* [Aim of the exercise]: A single number is wanted: how many lines of the data include the string "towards".

* [Information shown]:

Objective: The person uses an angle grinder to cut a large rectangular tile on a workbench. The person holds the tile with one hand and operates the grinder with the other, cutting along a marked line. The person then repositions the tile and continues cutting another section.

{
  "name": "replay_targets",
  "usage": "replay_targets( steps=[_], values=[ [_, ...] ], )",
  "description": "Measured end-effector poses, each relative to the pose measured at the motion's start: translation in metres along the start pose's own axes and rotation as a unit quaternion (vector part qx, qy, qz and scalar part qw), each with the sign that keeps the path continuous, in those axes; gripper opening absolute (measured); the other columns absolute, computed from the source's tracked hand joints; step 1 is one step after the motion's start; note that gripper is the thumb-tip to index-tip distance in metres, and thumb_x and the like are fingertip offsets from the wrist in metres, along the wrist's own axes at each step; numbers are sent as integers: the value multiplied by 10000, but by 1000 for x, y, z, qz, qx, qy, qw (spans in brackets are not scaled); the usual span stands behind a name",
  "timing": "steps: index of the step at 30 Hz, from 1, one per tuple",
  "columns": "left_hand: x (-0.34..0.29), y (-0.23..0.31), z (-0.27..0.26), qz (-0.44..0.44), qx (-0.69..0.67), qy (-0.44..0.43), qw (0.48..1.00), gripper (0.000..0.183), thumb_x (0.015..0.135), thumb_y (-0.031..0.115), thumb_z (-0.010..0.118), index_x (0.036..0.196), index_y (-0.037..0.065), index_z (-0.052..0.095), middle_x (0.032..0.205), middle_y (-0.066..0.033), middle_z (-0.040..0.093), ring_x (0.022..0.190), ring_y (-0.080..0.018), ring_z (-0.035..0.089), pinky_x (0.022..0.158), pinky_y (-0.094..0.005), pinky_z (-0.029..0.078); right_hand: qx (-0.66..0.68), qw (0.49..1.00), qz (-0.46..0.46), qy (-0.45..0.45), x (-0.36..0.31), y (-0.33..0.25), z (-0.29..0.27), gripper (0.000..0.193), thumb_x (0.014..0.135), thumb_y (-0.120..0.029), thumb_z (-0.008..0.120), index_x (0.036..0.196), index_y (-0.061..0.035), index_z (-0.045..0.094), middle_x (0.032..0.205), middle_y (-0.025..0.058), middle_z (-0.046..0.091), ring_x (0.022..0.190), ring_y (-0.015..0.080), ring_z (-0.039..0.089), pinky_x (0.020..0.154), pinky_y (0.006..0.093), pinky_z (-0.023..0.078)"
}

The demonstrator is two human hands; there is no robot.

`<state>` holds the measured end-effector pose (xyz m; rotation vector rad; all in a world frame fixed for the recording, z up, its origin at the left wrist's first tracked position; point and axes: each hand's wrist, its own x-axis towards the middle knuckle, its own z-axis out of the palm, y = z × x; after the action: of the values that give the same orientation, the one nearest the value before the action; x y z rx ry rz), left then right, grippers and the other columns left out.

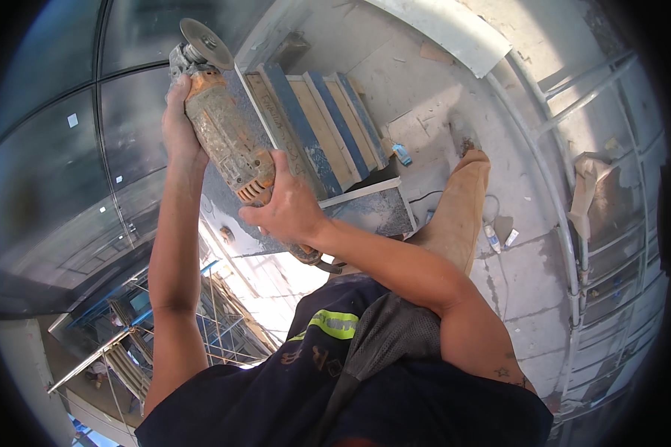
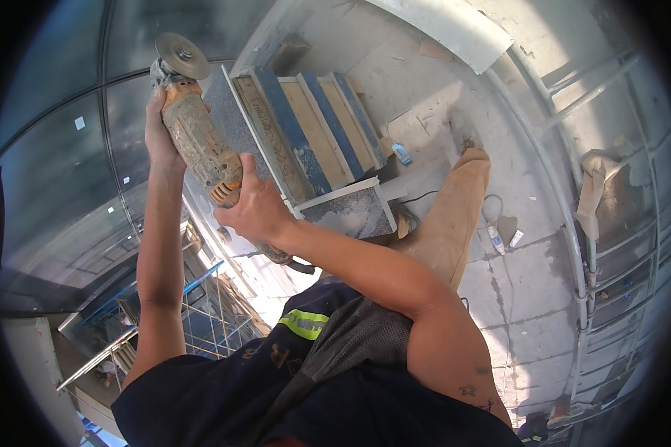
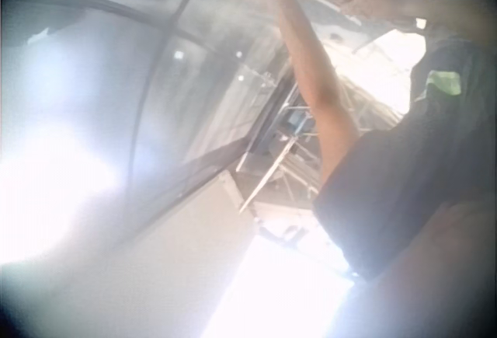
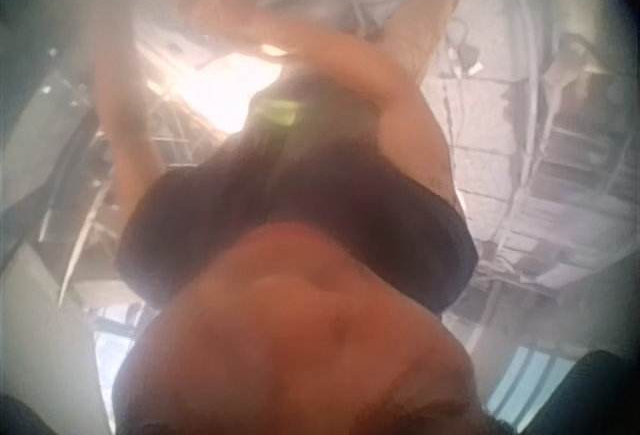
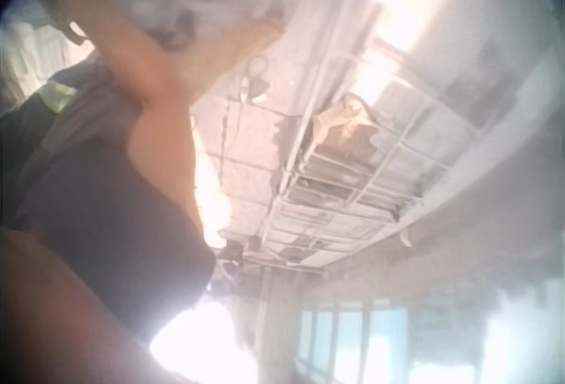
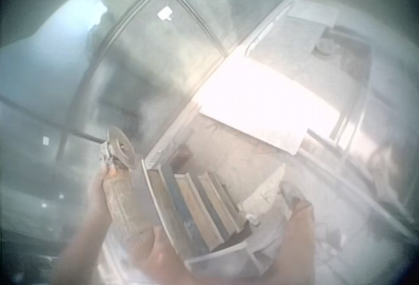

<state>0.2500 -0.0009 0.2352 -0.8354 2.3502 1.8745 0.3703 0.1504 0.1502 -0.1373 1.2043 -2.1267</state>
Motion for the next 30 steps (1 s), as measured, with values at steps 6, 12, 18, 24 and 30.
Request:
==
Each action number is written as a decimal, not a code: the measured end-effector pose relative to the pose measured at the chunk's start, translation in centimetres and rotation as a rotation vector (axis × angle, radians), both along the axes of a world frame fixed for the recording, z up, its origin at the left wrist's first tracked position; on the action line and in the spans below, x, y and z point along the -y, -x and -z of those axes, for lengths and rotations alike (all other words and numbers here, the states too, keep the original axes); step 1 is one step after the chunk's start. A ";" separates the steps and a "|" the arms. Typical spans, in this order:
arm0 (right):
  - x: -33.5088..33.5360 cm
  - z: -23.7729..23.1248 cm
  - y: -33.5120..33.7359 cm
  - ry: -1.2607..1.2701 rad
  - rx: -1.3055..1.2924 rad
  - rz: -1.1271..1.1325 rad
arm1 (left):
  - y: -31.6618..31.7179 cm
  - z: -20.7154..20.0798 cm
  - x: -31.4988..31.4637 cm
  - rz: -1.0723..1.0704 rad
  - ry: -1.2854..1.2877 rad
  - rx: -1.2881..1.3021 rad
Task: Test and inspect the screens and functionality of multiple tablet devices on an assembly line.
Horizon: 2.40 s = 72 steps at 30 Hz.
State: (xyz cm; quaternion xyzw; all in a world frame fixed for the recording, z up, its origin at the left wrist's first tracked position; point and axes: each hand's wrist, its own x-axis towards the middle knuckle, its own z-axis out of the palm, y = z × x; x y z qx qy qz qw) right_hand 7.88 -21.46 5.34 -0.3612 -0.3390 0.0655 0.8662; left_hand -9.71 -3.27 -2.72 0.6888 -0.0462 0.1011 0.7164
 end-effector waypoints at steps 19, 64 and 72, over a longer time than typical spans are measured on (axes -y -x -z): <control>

* [Solved exercise]: 2